◆ Exercise details ◆
Each line of the data below from the one holding "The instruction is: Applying" to the one holding "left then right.", inclusive, is to be reproduced exactly; no other line belongs in the answer.

= Beginning of Section =

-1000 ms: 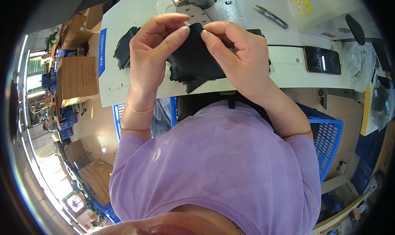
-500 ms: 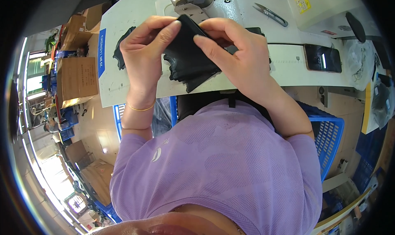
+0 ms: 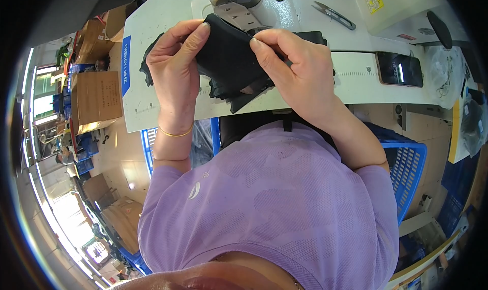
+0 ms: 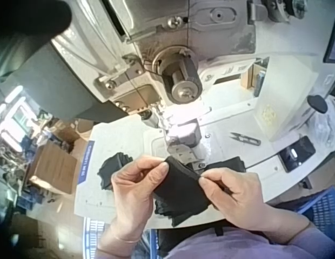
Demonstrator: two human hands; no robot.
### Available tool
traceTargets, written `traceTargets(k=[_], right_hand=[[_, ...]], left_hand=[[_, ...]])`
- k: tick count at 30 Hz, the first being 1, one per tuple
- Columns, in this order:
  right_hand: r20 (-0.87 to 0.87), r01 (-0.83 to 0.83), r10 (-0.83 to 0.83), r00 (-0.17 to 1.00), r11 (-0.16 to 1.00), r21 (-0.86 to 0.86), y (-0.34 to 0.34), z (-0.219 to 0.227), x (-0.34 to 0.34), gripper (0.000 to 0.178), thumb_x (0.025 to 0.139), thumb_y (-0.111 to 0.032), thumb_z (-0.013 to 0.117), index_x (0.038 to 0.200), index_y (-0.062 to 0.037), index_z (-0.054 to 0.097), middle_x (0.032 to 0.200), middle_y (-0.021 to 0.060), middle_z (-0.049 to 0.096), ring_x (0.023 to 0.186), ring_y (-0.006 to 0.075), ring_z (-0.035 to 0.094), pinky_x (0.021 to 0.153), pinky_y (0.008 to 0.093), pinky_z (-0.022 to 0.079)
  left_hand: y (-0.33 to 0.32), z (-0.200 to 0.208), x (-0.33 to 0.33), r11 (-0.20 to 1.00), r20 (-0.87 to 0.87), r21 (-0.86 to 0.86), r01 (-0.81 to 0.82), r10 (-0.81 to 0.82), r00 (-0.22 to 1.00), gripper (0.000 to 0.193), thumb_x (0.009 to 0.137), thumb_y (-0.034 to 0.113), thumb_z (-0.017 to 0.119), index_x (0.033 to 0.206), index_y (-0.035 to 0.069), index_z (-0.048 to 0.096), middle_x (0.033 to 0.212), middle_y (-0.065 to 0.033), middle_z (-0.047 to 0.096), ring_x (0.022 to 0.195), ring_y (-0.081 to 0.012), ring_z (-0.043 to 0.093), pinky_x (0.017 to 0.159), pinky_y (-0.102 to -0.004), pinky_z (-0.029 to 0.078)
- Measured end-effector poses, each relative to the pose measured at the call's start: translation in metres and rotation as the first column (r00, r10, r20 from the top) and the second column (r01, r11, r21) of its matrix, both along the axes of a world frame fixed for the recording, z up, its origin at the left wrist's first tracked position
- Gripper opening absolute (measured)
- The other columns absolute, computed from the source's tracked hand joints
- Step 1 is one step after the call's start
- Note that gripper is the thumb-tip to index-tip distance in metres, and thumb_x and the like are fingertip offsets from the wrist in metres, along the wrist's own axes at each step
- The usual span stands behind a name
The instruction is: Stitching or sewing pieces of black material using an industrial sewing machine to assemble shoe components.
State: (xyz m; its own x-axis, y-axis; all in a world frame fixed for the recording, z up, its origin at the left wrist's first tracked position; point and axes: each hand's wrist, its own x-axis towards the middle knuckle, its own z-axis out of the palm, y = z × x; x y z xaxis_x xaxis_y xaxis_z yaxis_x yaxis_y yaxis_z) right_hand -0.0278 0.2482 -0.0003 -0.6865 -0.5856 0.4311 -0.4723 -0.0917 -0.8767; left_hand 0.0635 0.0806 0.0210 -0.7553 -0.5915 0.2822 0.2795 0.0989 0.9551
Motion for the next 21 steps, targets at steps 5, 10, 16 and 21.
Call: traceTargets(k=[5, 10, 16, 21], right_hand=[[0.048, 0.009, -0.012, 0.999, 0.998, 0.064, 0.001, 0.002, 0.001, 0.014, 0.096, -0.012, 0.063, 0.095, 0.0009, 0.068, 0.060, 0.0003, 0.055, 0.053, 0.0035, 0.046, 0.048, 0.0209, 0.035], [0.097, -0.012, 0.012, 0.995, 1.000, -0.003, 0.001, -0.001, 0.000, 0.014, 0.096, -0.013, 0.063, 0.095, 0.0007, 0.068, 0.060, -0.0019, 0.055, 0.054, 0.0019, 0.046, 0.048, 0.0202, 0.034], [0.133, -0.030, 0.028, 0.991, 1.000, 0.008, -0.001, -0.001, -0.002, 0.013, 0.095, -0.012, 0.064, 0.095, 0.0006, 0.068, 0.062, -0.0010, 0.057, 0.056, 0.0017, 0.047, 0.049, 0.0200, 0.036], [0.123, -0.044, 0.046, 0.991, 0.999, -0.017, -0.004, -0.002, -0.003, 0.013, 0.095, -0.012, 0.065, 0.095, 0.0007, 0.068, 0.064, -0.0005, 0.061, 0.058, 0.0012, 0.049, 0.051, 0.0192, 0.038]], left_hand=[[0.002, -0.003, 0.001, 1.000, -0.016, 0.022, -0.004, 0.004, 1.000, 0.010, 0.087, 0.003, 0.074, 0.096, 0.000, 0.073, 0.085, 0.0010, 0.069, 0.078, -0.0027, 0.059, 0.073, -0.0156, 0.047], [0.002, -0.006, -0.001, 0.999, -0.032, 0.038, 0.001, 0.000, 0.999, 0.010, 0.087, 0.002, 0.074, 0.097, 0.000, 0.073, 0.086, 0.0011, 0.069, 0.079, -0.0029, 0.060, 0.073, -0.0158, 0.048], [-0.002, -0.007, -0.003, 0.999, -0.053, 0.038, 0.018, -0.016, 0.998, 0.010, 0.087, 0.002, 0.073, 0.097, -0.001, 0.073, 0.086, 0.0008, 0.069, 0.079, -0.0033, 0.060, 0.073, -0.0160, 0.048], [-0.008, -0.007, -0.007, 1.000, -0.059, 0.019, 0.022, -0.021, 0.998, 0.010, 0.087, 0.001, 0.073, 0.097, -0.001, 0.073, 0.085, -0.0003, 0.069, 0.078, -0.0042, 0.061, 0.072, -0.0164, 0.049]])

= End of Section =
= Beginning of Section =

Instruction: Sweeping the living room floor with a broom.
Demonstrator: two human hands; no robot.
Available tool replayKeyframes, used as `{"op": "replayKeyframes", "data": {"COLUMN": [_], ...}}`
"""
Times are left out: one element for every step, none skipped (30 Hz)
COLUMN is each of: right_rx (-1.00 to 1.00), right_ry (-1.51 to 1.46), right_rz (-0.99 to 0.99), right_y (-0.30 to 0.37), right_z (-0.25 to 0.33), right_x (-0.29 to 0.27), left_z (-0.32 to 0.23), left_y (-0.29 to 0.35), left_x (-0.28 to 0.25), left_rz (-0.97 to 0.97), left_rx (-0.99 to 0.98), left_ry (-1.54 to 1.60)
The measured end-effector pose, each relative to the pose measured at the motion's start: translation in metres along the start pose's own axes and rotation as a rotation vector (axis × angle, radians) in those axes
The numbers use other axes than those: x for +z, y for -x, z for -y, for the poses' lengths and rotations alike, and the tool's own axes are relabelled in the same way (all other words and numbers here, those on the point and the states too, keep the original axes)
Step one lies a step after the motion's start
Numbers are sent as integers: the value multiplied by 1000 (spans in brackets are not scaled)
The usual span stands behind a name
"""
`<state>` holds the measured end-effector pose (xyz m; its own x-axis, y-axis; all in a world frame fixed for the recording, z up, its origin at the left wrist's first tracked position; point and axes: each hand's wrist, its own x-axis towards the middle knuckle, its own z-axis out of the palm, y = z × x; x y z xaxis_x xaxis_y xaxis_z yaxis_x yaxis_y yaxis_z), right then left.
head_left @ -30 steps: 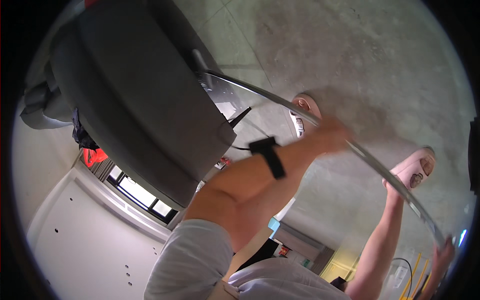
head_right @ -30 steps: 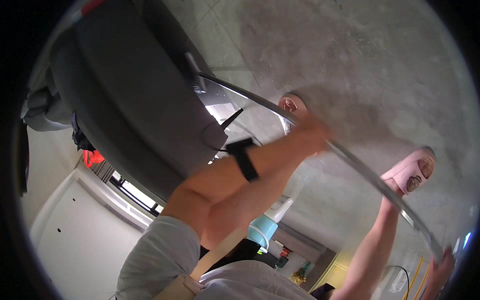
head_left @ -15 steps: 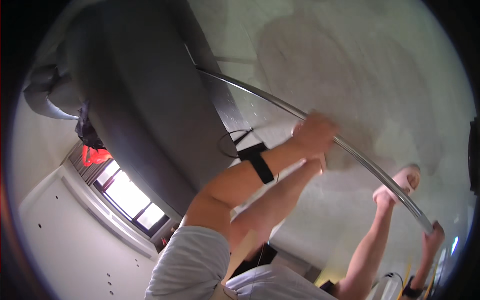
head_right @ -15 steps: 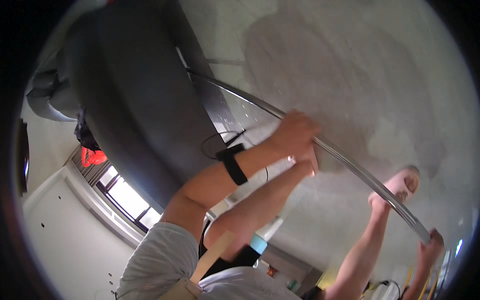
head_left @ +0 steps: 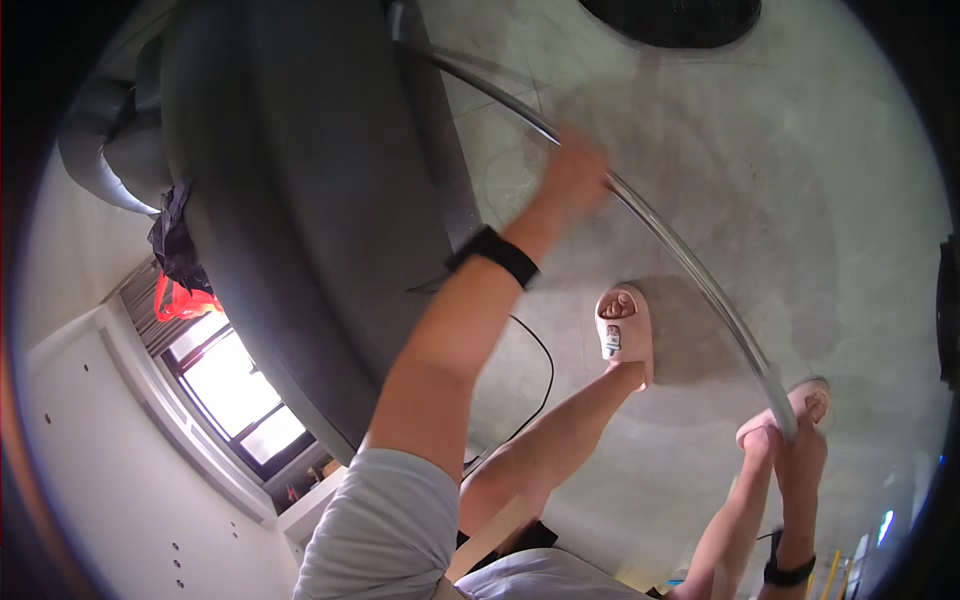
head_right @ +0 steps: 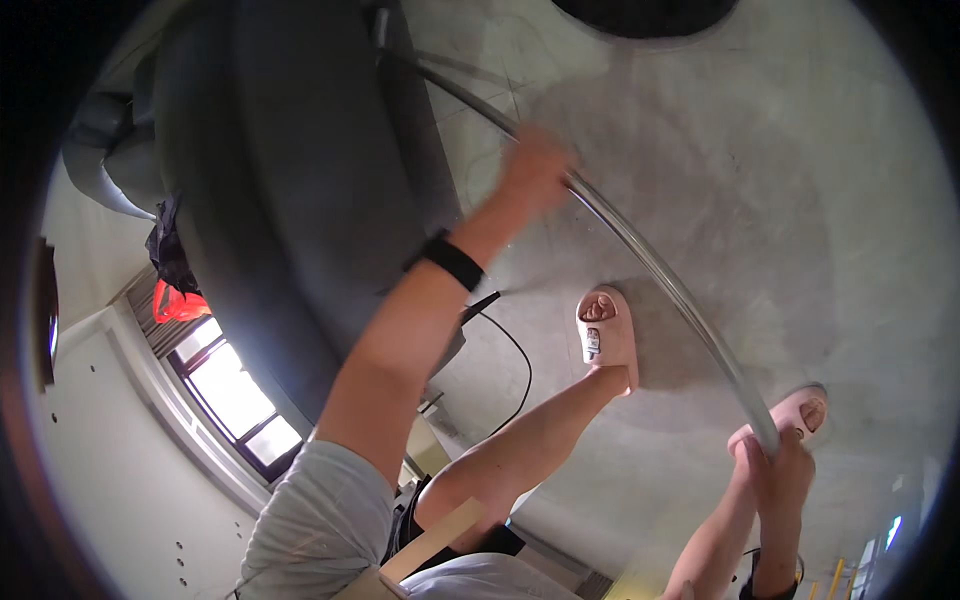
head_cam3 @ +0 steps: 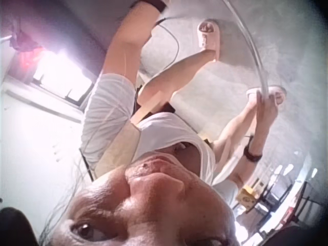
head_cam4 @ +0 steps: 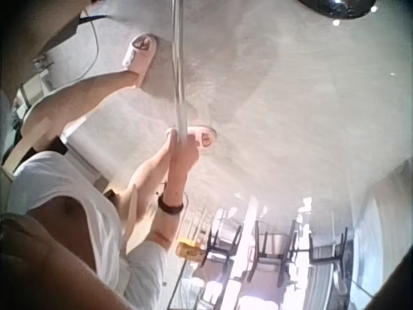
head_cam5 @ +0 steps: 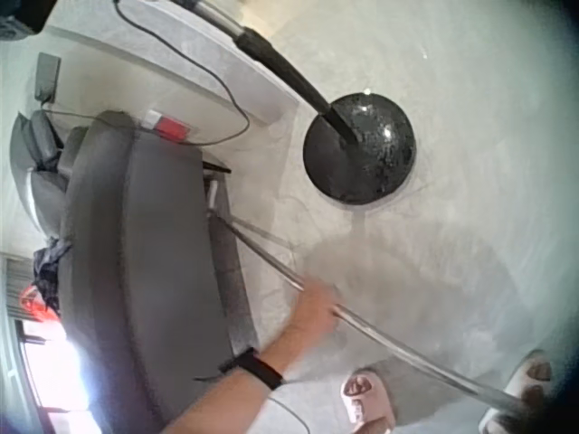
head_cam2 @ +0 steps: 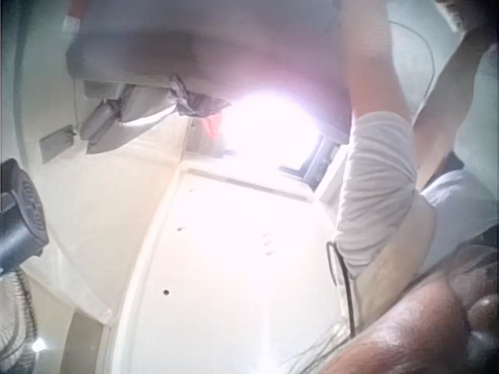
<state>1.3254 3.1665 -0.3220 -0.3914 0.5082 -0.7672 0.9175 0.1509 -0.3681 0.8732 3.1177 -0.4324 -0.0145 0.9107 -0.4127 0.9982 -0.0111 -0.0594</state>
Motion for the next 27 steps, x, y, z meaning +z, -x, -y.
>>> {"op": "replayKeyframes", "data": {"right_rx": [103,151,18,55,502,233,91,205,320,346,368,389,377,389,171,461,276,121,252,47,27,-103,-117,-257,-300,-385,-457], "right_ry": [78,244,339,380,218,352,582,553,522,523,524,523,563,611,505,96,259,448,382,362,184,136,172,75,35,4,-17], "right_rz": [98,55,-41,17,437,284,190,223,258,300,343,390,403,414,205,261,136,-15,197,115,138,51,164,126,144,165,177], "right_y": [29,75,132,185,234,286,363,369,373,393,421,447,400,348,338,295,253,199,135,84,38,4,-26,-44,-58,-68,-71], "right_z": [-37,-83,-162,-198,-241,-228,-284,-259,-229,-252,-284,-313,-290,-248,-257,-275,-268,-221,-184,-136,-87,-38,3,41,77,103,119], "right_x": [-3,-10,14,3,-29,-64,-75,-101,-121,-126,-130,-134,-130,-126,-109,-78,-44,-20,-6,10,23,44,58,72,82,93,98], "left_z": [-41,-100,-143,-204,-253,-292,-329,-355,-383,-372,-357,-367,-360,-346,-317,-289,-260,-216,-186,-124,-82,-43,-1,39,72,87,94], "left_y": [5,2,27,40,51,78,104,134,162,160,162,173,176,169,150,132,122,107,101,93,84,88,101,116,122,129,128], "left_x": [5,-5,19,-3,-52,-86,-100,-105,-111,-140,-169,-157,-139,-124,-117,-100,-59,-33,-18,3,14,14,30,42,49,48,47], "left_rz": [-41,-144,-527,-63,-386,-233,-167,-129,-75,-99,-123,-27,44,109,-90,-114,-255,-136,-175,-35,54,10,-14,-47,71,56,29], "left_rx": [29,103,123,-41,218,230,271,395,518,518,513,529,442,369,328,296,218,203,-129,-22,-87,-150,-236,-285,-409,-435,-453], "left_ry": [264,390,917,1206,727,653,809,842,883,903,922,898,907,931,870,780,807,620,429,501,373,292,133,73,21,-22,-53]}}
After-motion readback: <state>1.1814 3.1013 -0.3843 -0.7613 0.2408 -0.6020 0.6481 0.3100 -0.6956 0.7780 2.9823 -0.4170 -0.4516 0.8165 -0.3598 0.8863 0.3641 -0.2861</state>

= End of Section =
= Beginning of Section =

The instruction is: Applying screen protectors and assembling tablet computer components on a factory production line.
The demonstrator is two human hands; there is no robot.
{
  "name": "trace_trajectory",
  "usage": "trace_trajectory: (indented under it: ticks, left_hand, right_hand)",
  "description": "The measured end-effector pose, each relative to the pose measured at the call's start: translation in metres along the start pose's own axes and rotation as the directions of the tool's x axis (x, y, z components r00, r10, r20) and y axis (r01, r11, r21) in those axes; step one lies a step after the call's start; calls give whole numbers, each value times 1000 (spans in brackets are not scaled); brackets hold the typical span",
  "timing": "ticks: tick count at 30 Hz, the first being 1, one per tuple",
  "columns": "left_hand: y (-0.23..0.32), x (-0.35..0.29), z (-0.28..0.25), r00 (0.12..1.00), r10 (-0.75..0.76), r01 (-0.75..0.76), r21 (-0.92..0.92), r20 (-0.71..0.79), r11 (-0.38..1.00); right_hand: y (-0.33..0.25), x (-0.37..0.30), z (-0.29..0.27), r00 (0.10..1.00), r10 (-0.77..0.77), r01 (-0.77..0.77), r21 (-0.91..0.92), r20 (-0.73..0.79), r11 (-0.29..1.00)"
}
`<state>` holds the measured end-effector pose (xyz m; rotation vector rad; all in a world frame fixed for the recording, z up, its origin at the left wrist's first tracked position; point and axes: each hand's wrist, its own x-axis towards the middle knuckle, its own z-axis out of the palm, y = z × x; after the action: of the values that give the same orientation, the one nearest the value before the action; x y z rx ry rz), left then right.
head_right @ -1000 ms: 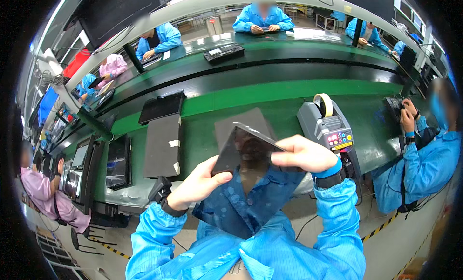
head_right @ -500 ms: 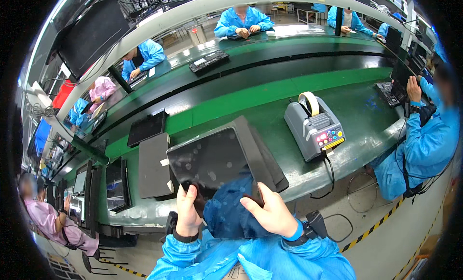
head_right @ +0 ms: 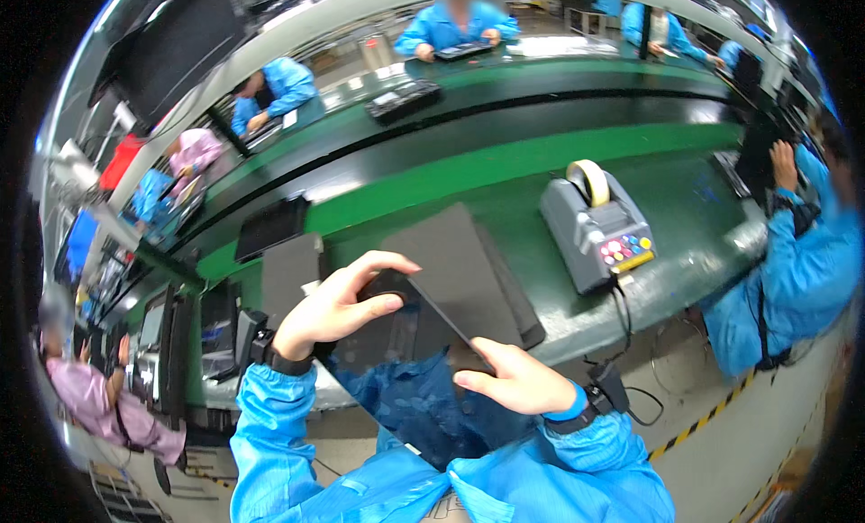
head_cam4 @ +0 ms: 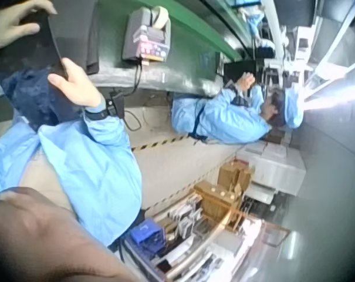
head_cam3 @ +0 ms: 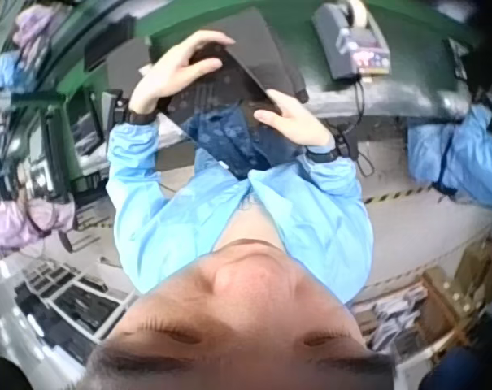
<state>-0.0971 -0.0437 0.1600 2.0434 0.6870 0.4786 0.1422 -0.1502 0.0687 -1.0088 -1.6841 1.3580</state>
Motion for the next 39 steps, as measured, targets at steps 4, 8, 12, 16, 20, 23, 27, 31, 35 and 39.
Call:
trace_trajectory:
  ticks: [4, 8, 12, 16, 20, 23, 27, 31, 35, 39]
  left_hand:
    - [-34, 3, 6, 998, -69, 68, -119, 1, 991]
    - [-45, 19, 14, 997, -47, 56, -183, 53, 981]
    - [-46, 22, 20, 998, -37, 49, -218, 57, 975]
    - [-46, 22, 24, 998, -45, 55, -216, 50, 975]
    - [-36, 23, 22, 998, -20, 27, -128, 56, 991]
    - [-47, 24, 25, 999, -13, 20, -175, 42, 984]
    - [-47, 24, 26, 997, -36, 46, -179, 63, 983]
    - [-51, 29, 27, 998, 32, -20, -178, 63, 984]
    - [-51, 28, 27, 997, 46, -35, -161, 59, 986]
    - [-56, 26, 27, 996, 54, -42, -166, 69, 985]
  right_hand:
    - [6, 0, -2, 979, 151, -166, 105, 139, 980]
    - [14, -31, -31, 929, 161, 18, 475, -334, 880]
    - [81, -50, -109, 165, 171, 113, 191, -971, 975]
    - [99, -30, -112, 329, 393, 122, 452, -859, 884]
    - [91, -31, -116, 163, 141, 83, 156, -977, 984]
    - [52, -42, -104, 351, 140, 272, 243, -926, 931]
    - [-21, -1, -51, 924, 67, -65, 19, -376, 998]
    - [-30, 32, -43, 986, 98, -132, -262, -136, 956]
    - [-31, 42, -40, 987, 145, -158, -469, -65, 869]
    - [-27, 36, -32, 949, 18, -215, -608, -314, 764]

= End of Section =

◆ Task solution ◆
The instruction is: Applying screen protectors and assembling tablet computer components on a factory production line.
The demonstrator is two human hands; there is no robot.
{
  "name": "trace_trajectory",
  "usage": "trace_trajectory: (indented under it: ticks, left_hand, right_hand)",
  "description": "The measured end-effector pose, each relative to the pose measured at the call's start: translation in metres along the start pose's own axes and rotation as the directions of the tool's x axis (x, y, z components r00, r10, r20) and y axis (r01, r11, r21) in those axes; step one lies a step after the call's start; calls give whole numbers, each value times 1000 (spans in brackets are not scaled); brackets hold the typical span",
  "timing": "ticks: tick count at 30 Hz, the first being 1, one per tuple",
  "columns": "left_hand: y (-0.23..0.32), x (-0.35..0.29), z (-0.28..0.25), r00 (0.12..1.00), r10 (-0.75..0.76), r01 (-0.75..0.76), r21 (-0.92..0.92), r20 (-0.71..0.79), r11 (-0.38..1.00); right_hand: y (-0.33..0.25), x (-0.37..0.30), z (-0.29..0.27), r00 (0.10..1.00), r10 (-0.77..0.77), r01 (-0.77..0.77), r21 (-0.91..0.92), r20 (-0.73..0.79), r11 (-0.29..1.00)"
}
`<state>` holds the measured end-effector pose (xyz m; rotation vector rad; all in a world frame fixed for the recording, z up, its origin at the left wrist's first tracked position; point and axes: each hand's wrist, its own x-axis towards the middle knuckle, its own z-axis out of the palm, y = z × x; after the action: of the values that give the same orientation, the one nearest the value before the action; x y z rx ry rz), left then right.

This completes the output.